▶ [BRIEF] Copy out each line below that has the word "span" in it.

▶ [INFORMATION PROVIDED]
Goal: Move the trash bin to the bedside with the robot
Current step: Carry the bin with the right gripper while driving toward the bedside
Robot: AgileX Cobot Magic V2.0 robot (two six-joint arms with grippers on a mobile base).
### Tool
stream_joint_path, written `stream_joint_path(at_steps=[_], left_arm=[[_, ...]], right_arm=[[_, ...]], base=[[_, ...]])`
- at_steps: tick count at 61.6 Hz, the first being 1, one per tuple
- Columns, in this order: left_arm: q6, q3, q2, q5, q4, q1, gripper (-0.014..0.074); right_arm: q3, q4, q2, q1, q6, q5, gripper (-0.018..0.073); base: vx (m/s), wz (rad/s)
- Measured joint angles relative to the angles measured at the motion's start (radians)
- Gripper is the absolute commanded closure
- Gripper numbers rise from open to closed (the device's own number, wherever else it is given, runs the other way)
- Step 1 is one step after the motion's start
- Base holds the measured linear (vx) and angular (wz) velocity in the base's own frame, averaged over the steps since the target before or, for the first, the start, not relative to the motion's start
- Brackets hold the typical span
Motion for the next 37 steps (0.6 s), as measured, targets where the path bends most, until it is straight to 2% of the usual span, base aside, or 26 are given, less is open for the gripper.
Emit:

▶ [YOUR RESPONSE]
- Brackets hold the typical span
Motion for the next 37 steps (0.6 s), as measured, targets where the path bends most, until it is straight to 2% of the usual span, base aside, or 26 are given, less is open for the gripper.

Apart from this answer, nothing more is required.